Local tradition also records that:

Wooden sleds, pulled by draught horses, followed around the paddocks as the land was being cleared. Rocks unearthed during this process were placed on the sled. Big rocks which would not fit on the sled would be broken up with spalling hammers. These pieces would then be placed on corn bags, an Islander on each corner, which would then be carried to the sled. When full, the sleds were taken to the end of the paddock where they were unloaded.

The dry-rubble boundary walls were constructed in layers, with larger stones placed around the outside and smaller stones used for the infill. This seems to have been a common construction method in the Woongarra, but the origin of the technique has yet to be established.

== Description ==
The South Sea Islander Wall at Mon Repos, is approximately 1580 m in length, of which 307 m is within the Mon Repos Conservation Park. Approximately 20 m of the eastern or seaward end of the wall has been covered by drifting sand. A gap of 88 m exists in the wall near its midpoint, with no obvious evidence that a wall previously existed in the area.

The wall has an average height of approximately 1.4 m, an average width of approximately 1.8 m at the base and an average width of approximately 1.2 m at the top surface.

The wall is of similar construction to that at the former Sunnyside Sugar Plantation on Windermere Road. There are believed to be only 6 similarly intact dry-rubble walls surviving in the Bundaberg district, of which the Mon Repos wall is a good example.

== Heritage listing ==
The South Sea Islander Wall was listed on the Queensland Heritage Register on 1 October 2001 having satisfied the following criteria.

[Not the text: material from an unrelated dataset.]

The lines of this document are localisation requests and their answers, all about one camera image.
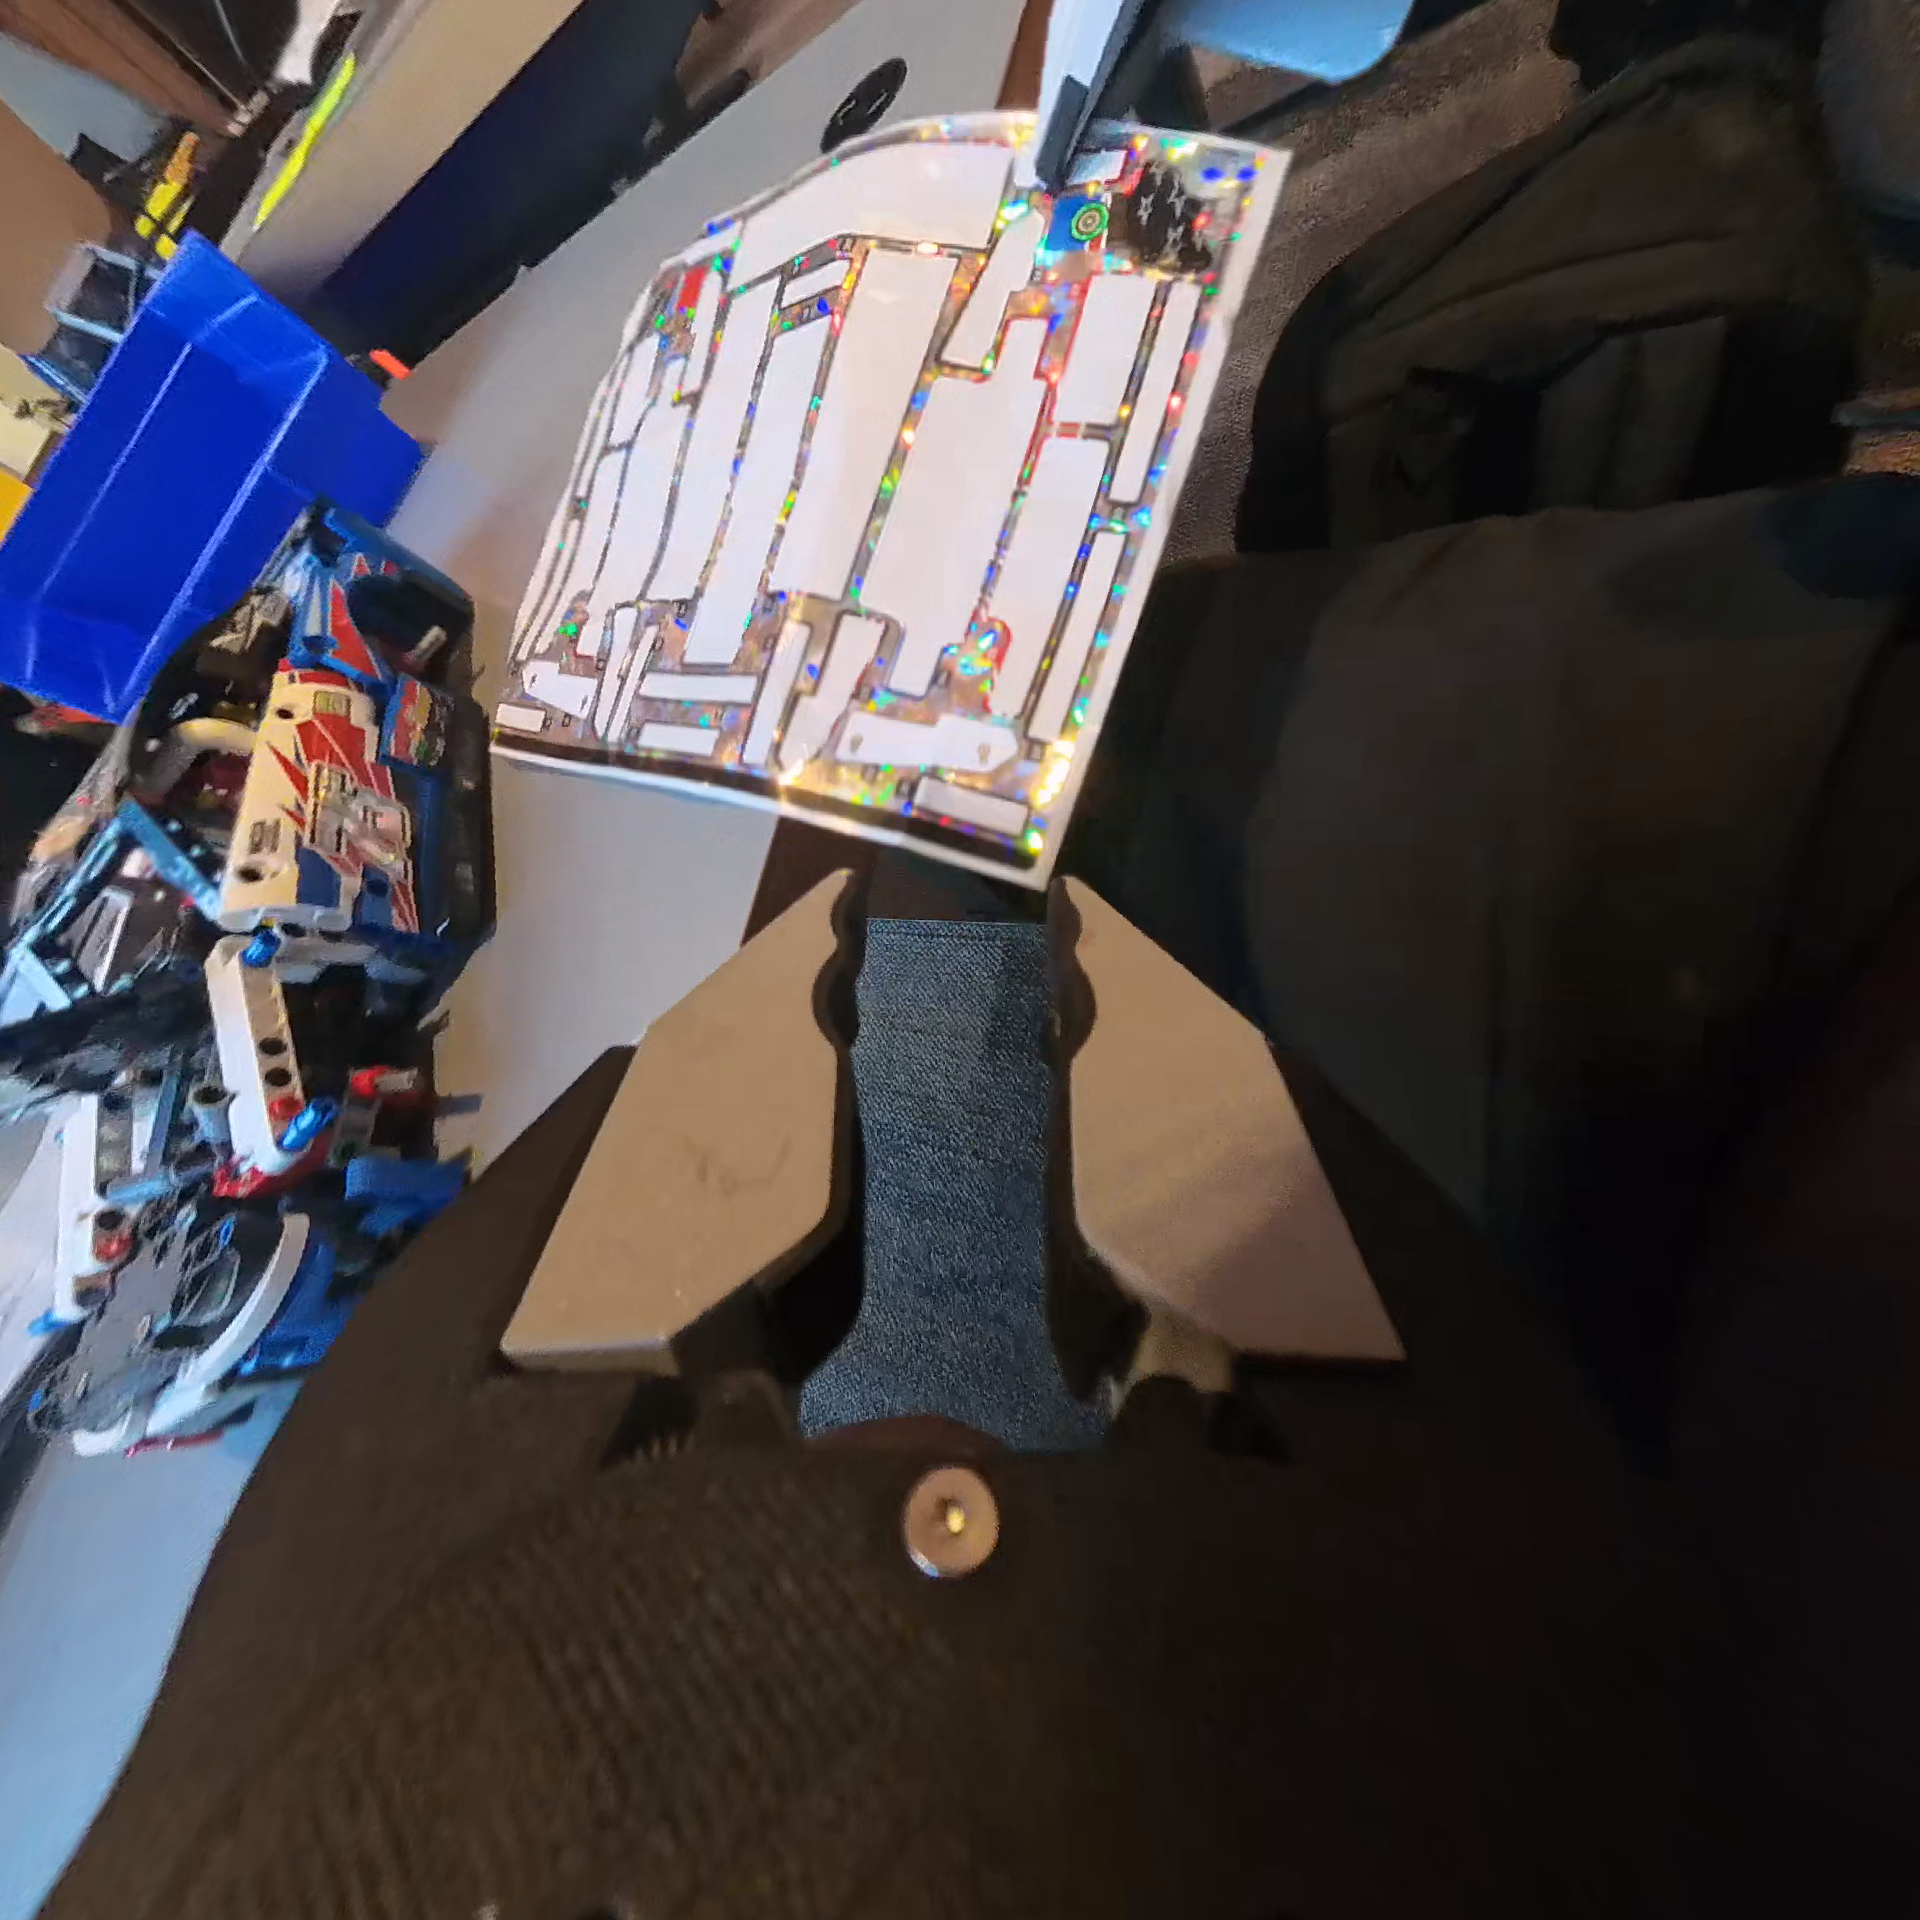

The place is important in demonstrating the evolution or pattern of Queensland's history.

The South-Sea Islander Wall survives as important evidence of the enormous contribution made by South Sea Islanders to the establishment of a viable sugar industry in Queensland. In particular, it remains as testament to their contribution to the development of the sugar industry in the Bundaberg region, one of the most affluent sugar districts in the state. The wall is also important physical evidence of the manual nature of this contribution, for without the availability of indentured labour, Woongarra Scrub farmers could not have converted their lands to an activity as initially labour-intensive as sugar growing.

The place demonstrates rare, uncommon or endangered aspects of Queensland's cultural heritage.

The boundary wall, which is over one and a half kilometres metres in length, survives as one of the longest, most intact examples of its type in the Bundaberg district, which around the turn-of-the-century was chequered with such structures. Further, the South Sea Islander Wall, Mon Repos is significant for its rarity.

The place has potential to yield information that will contribute to an understanding of Queensland's history.

The place is significant also for its potential to contribute to further study, and better understanding, of the role of South Sea Islanders in Queensland history.

The place is important in demonstrating the principal characteristics of a particular class of cultural places.

Although diminished in length, what survives is substantially intact, and provides a good example of dry-rubble wall construction employed in the Bundaberg district in the late 19th century.

The place has a strong or special association with a particular community or cultural group for social, cultural or spiritual reasons.

Importantly, it has a strong association for the present local South Sea Islander community with the experiences of their ancestors in Queensland.

The place has a special association with the life or work of a particular person, group or organisation of importance in Queensland's history.

The place has an important association with the exploitation of the large South Sea Islands workforce employed in the Bundaberg district in the late 19th and early 20th centuries.